> [What you will do]
In the data that follows, find the line containing "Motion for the"; then quote that line and every line after it, exactly, through the last one.

---------- Source data

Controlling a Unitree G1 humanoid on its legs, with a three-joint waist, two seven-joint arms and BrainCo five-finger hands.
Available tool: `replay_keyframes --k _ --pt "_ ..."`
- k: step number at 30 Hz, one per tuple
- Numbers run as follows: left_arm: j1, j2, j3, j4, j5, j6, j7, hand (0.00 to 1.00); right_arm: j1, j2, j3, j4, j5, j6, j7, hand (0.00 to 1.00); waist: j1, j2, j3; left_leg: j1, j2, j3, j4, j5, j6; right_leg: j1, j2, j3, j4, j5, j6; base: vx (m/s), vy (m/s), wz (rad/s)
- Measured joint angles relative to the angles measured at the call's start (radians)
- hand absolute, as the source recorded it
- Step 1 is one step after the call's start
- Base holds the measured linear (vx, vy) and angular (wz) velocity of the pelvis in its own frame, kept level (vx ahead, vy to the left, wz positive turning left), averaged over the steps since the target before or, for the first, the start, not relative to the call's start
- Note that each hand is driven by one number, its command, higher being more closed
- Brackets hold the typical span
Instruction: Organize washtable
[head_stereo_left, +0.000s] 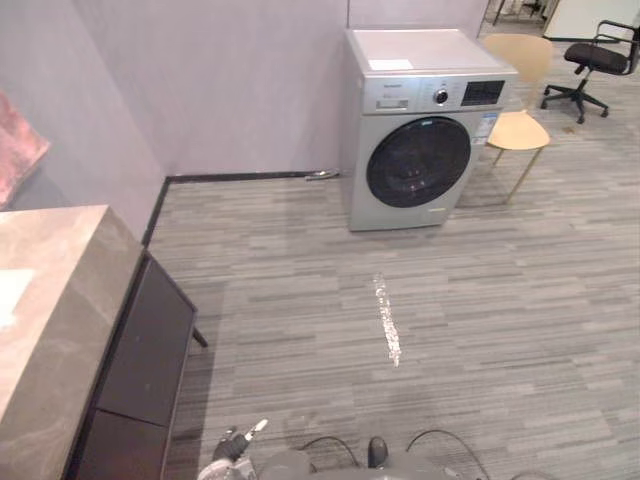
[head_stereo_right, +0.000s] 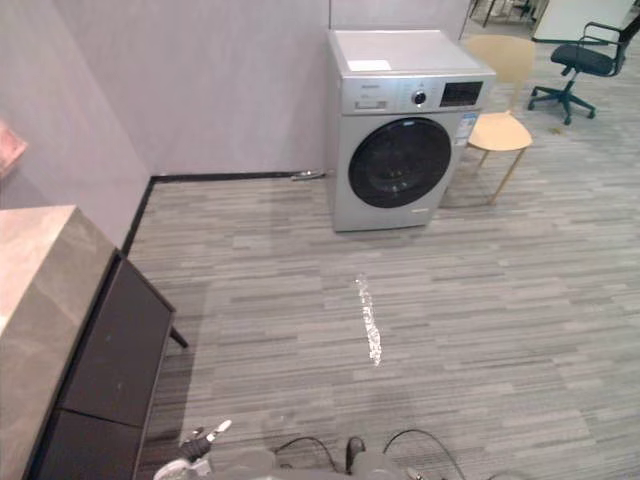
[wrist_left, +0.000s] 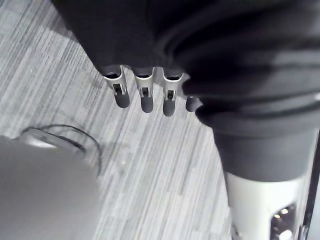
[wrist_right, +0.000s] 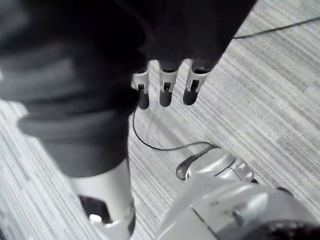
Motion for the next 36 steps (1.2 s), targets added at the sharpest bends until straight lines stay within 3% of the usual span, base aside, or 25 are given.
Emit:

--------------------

> [Written answer]
Motion for the next 36 steps (1.2 s), targets added at the sharpest bends until straight lines stay within 3% of the usual span, base aside, or 25 are given.
Emit:

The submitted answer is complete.